God’s mercy led St Francis to become that gift of compassion and mercy to others, ready to crossing the threshold from the world of the rich and powerful to that of the poor and fragile. After staying with the monks in Gubbio, St Francis went and lived among the lepers who lived outside the town because they were feared. Thomas of Celano writes, ‘Then the holy lover of profound humility moved to the lepers and stayed with them. For God’s sake, he served all of them with great love. He washed all the filth from them, and even cleaned out the pus of their sores, just as he said in his Testament: ‘When I was in sin, it seemed too bitter for me to see lepers, and the Lord led me among them and I showed mercy to them.’ On another occasion, he met and kissed a leper. The leper then vanished. Only by crossing thresholds into the bitter world of suffering and sickness did St Francis discover what was sweet and brought fulfilment. He entered into the wounds of Christ’s Body to be like Christ. He followed the example of Jesus’ who touched and healed the lepers and thereby brought them from isolation to restoration in the community. 

The gift of God’s mercy leads St Francis to bless God and sing ever more confidently in praise of all God’s creation, brother sun, sister moon, brother wind, sister water, brother fire, sister mother earth, and sister bodily death. Death is not to be feared by those who do God’s will and avoid mortal sin. The second death (the first being baptism) shall do them no harm. 

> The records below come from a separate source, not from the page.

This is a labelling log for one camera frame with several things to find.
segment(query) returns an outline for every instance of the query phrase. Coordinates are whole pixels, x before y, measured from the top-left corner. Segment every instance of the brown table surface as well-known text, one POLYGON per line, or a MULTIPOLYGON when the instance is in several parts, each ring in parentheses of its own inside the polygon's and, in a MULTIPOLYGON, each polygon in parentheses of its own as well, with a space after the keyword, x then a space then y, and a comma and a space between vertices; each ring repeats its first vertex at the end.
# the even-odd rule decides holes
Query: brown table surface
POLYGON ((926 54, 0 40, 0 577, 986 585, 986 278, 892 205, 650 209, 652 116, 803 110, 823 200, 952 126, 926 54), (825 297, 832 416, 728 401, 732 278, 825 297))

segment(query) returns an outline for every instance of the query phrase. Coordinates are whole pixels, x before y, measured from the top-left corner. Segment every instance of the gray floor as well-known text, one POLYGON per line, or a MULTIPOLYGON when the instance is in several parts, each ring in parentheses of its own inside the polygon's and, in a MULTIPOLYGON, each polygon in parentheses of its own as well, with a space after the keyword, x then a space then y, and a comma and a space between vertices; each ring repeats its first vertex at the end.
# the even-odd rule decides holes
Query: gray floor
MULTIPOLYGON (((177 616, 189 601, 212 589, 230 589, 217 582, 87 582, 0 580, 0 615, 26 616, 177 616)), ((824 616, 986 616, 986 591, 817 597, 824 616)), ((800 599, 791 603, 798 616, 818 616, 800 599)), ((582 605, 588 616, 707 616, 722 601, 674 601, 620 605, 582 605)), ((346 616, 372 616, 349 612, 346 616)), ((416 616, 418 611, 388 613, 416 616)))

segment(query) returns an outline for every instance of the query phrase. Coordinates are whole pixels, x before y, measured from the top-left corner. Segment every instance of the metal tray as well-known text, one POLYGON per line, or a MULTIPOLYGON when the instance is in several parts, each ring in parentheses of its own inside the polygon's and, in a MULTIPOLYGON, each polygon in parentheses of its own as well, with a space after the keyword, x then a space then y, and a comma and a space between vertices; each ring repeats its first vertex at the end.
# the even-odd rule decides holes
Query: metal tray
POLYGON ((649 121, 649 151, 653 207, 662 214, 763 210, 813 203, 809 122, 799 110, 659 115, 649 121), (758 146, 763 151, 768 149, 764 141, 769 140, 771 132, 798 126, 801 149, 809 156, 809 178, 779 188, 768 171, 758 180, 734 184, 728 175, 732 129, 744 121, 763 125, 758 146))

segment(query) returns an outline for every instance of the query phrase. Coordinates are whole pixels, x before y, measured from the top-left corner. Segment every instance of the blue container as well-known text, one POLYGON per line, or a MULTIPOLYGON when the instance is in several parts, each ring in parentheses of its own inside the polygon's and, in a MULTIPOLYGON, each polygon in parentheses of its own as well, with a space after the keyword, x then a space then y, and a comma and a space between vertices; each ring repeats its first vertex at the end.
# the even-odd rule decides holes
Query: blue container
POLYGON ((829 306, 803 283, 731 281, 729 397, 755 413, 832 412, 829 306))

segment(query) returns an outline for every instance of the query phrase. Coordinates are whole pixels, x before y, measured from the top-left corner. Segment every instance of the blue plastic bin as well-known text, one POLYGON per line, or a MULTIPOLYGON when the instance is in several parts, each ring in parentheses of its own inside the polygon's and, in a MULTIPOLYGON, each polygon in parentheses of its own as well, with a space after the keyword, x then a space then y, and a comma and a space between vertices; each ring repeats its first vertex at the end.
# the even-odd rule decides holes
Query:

In the first reading, we reach the end of Job’s questioning and searching. His friends have not given him comfort and often answered their own questions not Job’s. Job tires of their words and presence. Then with the suddenness of a trumpet blast, out of the tempest, God gives Job his answer and speaks of the mystery of God’s works. Job responds with humility and knows that he cannot understand the mystery of God and the mystery of suffering. Suffering and death are not necessarily a consequence of personal sin but part of the human condition because of the Fall. He is reduced to silence, He says, ‘My words have been frivolous: what can I reply? I had better lay my finger on my lips. I have spoken once... I will not speak again; more than once... I will add nothing.’

In today’s gospel, Jesus gives a harsh warning to the towns of Corazin, Bethsaida and Capernaum: Repent and believe to me. Be converted to me. Build God’s Kingdom, act with righteousness and feed the hungry, cure the sick, give water to the thirsty and visit the prisoner. If the people of the Phoenician cities of Tyre and Sidon can repent, surely the people of the Jewish towns can repent and follow Jesus. Jesus warns of his rejection and the rejection of his death and resurrection in the Acts of the Apostles. 

The gift of God’s Mercy is an invitation to conversion. The climax of St Francis’ journey of conversion to love and be configured to Christ was the gift of the stigmata at La Verna. Bearing in his Body, the wounds of Christ, he fully identified with the suffering Christ who gave his life as a ransom for others. 

May the prayer and example of St. Francis help us praise God, be converted and care for the poorest, the weakest and the gift of God’s creation for all things are interconnected. 

May we be ready walk with those who carry their cross on a daily basis. 

We ask the intercession of St Francis the Peacemaker for peace in the Middle East: Lord, make us instruments of your peace.